§ Aim of the exercise
Copy each line containing "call" from the listing below.

§ Provided material
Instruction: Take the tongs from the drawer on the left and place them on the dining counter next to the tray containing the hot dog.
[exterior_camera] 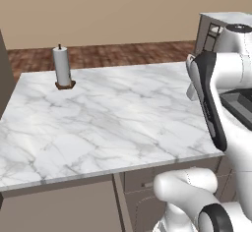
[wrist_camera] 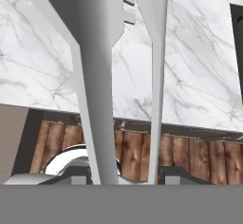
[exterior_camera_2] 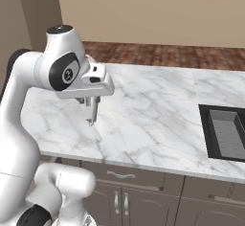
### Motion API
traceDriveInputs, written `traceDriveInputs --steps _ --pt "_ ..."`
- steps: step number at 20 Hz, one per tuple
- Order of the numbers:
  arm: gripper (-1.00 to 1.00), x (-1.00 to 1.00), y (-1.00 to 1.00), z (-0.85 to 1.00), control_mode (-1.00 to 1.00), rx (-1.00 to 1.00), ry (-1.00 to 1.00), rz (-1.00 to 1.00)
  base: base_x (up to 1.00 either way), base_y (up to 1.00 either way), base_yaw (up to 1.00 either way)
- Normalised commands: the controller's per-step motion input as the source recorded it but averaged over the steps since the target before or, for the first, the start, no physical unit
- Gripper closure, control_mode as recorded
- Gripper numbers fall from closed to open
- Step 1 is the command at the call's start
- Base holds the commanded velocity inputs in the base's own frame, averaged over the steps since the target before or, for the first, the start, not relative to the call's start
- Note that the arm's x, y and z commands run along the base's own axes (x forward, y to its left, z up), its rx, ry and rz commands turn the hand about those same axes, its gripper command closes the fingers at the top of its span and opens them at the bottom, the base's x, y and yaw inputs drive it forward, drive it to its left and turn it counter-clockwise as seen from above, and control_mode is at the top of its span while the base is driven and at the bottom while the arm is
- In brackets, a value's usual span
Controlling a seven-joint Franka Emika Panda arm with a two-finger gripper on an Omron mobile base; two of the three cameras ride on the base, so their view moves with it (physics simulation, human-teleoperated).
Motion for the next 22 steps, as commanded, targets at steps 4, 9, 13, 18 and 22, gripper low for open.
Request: traceDriveInputs --steps 4,9,13,18,22 --pt "1.0 0.01 0.3 -0.1 -1.0 0.0 0.0 0.0 0.0 0.0 0.0" --pt "1.0 0.03 0.26 -0.06 -1.0 0.0 0.0 0.0 0.0 0.0 0.0" --pt "1.0 0.0 0.18 -0.03 -1.0 0.0 0.0 0.0 0.0 0.0 0.0" --pt "1.0 0.13 0.27 -0.08 -1.0 0.0 0.0 0.0 0.0 0.0 0.0" --pt "1.0 0.12 0.23 -0.08 -1.0 0.0 0.0 0.0 0.0 0.0 0.0"
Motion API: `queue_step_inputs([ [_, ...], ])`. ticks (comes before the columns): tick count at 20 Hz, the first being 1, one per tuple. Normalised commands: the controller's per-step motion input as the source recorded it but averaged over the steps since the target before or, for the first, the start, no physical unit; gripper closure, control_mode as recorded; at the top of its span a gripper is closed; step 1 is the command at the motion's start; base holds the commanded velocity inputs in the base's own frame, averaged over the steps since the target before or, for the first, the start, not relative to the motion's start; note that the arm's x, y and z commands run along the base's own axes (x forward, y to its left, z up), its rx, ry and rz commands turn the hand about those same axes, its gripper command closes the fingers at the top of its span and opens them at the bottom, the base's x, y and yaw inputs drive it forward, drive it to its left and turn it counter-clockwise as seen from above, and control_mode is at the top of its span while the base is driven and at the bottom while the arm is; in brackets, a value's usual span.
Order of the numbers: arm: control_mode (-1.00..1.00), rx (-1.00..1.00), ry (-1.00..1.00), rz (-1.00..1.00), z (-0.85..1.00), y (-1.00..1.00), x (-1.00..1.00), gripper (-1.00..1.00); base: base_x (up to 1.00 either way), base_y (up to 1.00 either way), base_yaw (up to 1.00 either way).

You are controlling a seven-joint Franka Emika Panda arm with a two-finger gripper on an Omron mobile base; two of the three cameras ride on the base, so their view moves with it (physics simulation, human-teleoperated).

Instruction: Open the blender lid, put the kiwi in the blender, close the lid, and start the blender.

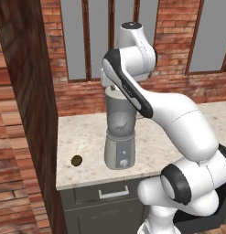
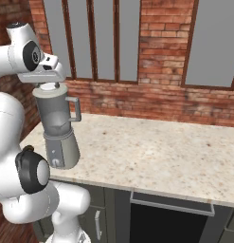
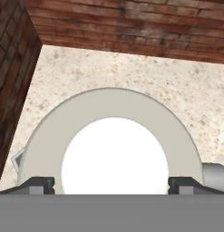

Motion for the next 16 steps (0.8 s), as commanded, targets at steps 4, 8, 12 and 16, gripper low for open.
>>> queue_step_inputs([
  [4,-1.00,0.00,0.00,0.01,-0.08,-0.13,-0.05,-1.00,0.00,0.00,0.00],
  [8,-1.00,0.00,0.00,0.00,-0.09,-0.09,-0.02,-1.00,0.00,0.00,0.00],
  [12,-1.00,0.00,0.00,0.00,-0.12,-0.04,0.00,-1.00,0.00,0.00,0.00],
  [16,-1.00,0.00,-0.03,0.00,0.00,-0.01,-0.03,-1.00,0.00,0.00,0.00],
])
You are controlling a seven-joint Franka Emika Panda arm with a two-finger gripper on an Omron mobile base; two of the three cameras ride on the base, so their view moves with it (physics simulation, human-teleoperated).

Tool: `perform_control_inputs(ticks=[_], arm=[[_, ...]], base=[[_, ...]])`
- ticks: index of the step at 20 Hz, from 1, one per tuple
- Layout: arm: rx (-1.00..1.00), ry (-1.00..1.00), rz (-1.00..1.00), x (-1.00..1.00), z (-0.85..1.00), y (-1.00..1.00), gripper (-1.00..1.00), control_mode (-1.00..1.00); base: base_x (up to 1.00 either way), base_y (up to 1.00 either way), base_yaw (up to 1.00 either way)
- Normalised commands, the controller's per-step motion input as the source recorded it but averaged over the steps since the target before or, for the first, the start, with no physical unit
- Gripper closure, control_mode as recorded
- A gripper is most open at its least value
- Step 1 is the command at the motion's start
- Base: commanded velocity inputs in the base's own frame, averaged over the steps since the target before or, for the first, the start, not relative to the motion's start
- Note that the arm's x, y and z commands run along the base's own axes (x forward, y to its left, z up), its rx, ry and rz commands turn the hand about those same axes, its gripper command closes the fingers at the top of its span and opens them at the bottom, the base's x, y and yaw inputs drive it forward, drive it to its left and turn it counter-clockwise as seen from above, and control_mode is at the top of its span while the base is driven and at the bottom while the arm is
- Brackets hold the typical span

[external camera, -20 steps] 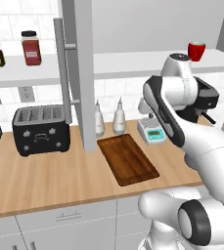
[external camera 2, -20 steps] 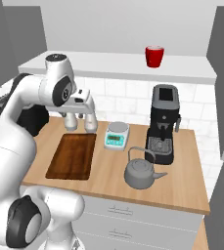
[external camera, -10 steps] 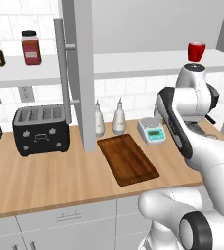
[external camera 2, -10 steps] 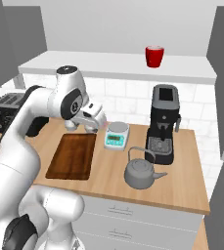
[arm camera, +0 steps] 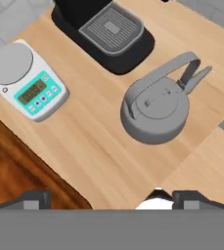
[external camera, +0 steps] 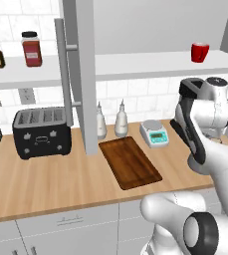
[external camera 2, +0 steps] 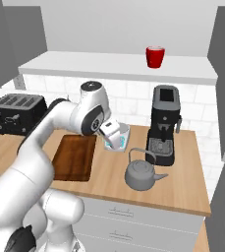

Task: Pick the kettle from the counter and place it on the tray. Then pick the mug from the cabinet and place it on the tray. Then close the cabinet doors.

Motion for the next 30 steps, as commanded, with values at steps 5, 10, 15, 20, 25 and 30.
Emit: perform_control_inputs(ticks=[5, 10, 15, 20, 25, 30], arm=[[0.20, 0.00, -0.16, 0.23, -0.17, -0.66, -1.00, -1.00], [0.03, 0.00, -0.17, 0.26, -0.24, -0.34, -1.00, -1.00], [0.00, 0.00, -0.17, 0.16, -0.22, -0.33, -1.00, -1.00], [0.00, 0.00, -0.10, 0.19, -0.31, -0.37, -1.00, -1.00], [0.00, 0.00, -0.06, 0.22, -0.30, -0.23, -1.00, -1.00], [0.00, 0.00, 0.00, 0.18, -0.20, -0.13, -1.00, -1.00]], base=[[0.00, 0.00, 0.00], [0.00, 0.00, 0.00], [0.00, 0.00, 0.00], [0.00, 0.00, 0.00], [0.00, 0.00, 0.00], [0.00, 0.00, 0.00]])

§ Response to the exercise
- Step 1 is the command at the call's start
- Base holds the commanded velocity inputs in the base's own frame, averaged over the steps since the target before or, for the first, the start, not relative to the call's start

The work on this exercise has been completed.